Il paese è abbandonato da anni — proprio perché incombeva l’espansione della miniera — ma gli attivisti sono intenzionati a cercare di fermarne la distruzione, sottolineando che l’allargamento costituirebbe una delle più grandi “bombe di carbonio” d’Europa. Le bombe di carbonio sono definite come progetti — esistenti o in fieri — di estrazione di combustibili fossili che risultano, o possono risultare, nell’emissione di un miliardo di tonnellate di CO2 nell’atmosfera. Sotto il paese tedesco si estende il giacimento di lignite della miniera di Garzweiler: la lignite, un tipo di carbone fossile, è la singola fonte di energia più dannosa per l’ambiente e l’area della miniera nel Nord Reno-Westfalia è già la fonte più grande di emissioni di CO2 in tutta Europa. Nel proprio comunicato stampa, Greenpeace definisce l’operazione come “un esempio vivido dei crimini che le aziende di combustibili fossili stanno commettendo in tutto il pianeta. Le aziende di combustibili fossili stanno inquinando e hanno rovinato la vita delle persone da quando esistono e l’hanno sempre fatta franca. Non permetteremo che questo continui, in Germania e nel resto del mondo.”

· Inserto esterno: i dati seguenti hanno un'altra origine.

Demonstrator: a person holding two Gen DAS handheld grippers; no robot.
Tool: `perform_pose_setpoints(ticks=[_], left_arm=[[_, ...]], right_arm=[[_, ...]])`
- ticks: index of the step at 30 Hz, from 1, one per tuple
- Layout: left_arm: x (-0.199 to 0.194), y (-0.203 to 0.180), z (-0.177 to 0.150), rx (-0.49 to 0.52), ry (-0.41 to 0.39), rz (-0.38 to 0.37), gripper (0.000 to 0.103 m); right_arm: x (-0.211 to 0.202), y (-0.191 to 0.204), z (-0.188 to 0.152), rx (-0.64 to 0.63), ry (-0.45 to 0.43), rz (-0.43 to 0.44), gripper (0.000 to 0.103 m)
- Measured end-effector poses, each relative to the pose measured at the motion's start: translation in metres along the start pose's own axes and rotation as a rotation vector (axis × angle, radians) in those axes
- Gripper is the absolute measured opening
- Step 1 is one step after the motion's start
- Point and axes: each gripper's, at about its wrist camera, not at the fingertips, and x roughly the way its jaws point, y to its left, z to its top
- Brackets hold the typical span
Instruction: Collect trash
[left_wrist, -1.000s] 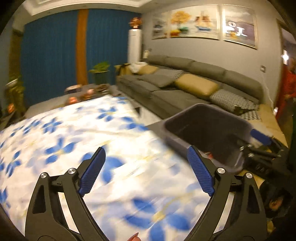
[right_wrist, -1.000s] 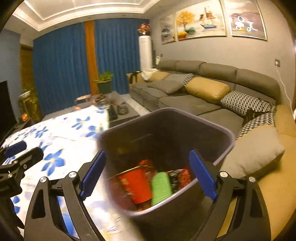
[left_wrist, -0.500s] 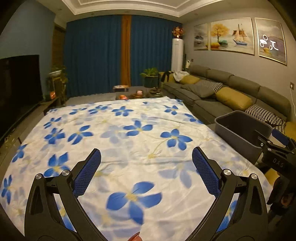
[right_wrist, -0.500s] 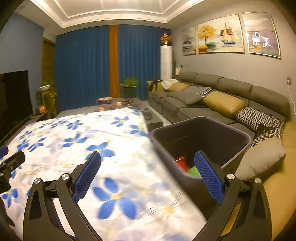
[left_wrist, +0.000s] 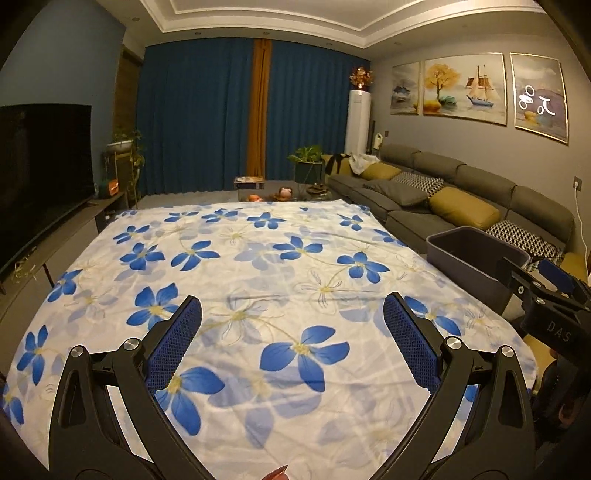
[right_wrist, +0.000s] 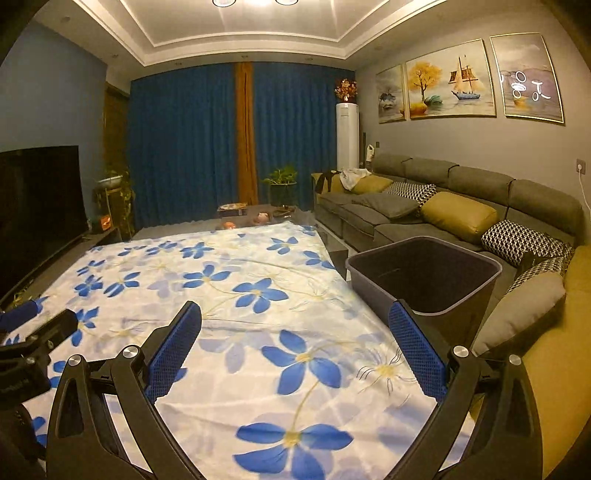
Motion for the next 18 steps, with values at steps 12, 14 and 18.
perform_pose_setpoints(ticks=[12,14,18], left_arm=[[-0.016,0.009,-0.002,-0.023,-0.023,-0.019,0.097],[-0.017,0.010,-0.003,-0.026,-0.024,-0.022,0.097],[-0.018,0.011,-0.003,-0.033,-0.023,-0.020,0.097]], right_arm=[[-0.018,0.018,-0.002,-0.031,-0.018,0.013,0.097],[-0.020,0.021,-0.002,-0.030,-0.019,0.015,0.097],[-0.021,0.024,-0.002,-0.031,-0.020,0.016,0.097]])
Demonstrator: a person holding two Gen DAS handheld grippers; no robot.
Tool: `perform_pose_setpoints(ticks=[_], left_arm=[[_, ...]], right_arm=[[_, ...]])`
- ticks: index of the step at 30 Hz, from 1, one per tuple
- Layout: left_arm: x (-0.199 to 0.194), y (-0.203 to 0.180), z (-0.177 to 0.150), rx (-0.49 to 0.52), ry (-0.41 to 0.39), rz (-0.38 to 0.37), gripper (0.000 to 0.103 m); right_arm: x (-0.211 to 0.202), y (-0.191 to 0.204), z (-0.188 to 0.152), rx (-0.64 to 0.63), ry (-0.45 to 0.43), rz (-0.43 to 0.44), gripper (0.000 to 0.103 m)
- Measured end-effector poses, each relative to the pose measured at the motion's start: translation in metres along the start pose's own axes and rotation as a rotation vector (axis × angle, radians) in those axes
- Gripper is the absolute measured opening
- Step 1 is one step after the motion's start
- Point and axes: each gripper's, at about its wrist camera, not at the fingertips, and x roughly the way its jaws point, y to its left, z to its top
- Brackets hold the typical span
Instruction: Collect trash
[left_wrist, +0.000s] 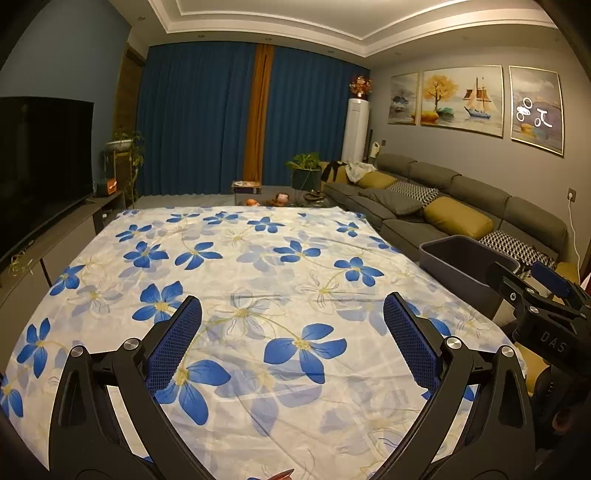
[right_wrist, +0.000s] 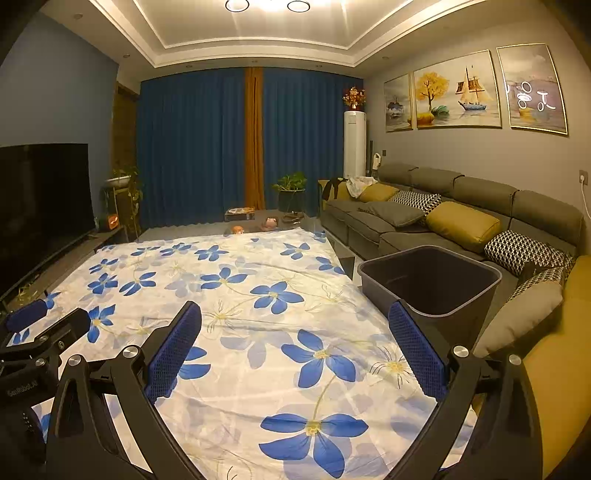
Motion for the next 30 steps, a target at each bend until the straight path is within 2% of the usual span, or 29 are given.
perform_pose_setpoints(ticks=[30], left_arm=[[-0.0023,-0.0051,0.0031,-0.008,-0.002,-0.022,0.097]], right_arm=[[0.0009,-0.0027,0.0069,0.011,-0.001,0.008,0.097]])
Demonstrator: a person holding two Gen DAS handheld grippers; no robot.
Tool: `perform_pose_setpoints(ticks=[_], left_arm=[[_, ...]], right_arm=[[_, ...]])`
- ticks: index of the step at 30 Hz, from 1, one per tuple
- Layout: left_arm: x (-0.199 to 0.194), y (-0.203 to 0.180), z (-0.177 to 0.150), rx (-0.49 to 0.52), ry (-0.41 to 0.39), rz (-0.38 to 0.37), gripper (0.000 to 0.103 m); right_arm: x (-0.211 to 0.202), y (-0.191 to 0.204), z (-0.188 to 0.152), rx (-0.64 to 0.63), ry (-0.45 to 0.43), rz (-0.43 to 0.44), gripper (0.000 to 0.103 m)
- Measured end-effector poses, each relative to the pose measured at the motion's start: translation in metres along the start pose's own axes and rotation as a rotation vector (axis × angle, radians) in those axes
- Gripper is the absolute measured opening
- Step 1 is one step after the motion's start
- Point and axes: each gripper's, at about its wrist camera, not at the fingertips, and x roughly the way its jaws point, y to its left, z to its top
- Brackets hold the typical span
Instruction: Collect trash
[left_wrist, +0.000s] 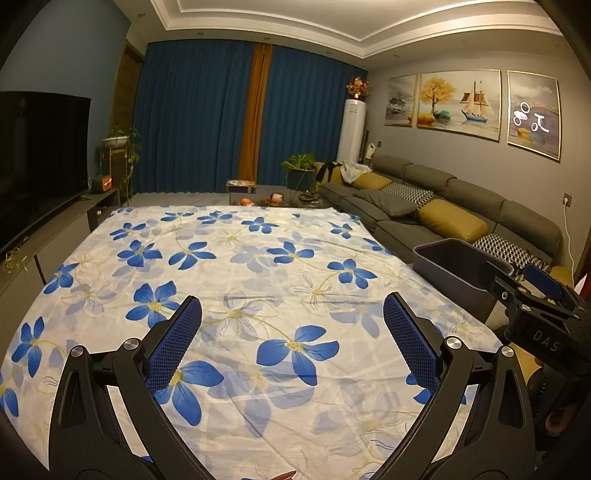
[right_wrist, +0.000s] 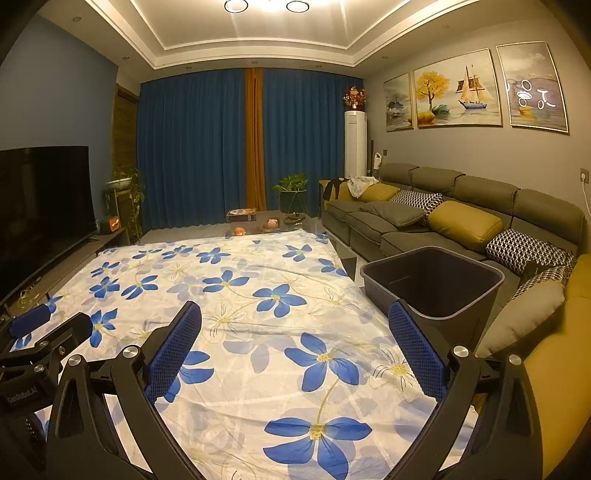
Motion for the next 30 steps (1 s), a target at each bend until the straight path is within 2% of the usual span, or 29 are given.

https://twitter.com/LuetziBleibt/status/1614271841937330182
La manifestazione si è tenuta due giorni dopo una estenuante operazione di sgombero da parte della polizia tedesca, che aveva forzosamente trascinato via gli attivisti climatici che avevano occupato il paese, avevano costruito case sugli alberi e avevano scavato e occupato tunnel sotterranei. Nonostante le proteste continuassero da giorni in modo completamente pacifico, ieri la polizia ha represso la manifestazione con violenza — su Twitter circolano video da battaglia campale, con pestaggi nel fango dei terreni attorno al paese. Il movimento ambientalista tedesco si trova in una situazione particolarmente difficile: è stato abbandonato dai Verdi, che al governo hanno firmato per la distruzione della cittadina in cambio della rinuncia di RWE — l’azienda che opera la miniera — a riservare lo stesso destino macabro ad altre cinque località. Ora, molti attivisti si chiedono se continuare a protestare pacificamente sia sostenibile. Florian Özcan, uno dei portavoce del movimento a Lützerath, commenta: “Dobbiamo chiederci se le proteste pacifiche sono ancora utili nella democrazia. Siamo venuti qui per fermare una miniera di carbone con i nostri corpi, per mostrare quanto è importante che il carbone resti sotto terra, per raggiungere gli obiettivi climatici. Ma questa protesta non ha ottenuto niente.” La risposta della politica tedesca alle proteste climatiche più radicali però, è stata finora a dir poco estremista: Alexander Dobrindt, il numero due del gruppo della CDU/CSU nel Bundestag, ha parlato in precedenza del “rischio di una RAF climatica,” adombrando all’inizio di una nuova stagione di terrorismo — paragonando le attuali manifestazioni pacifiche degli attivisti climatici alla Rote Armee Fraktion, il gruppo di guerriglia urbana, comunista e anti–imperialista, attivo in Germania tra gli anni Settanta e la fine degli anni Novanta, responsabile della morte di 34 persone.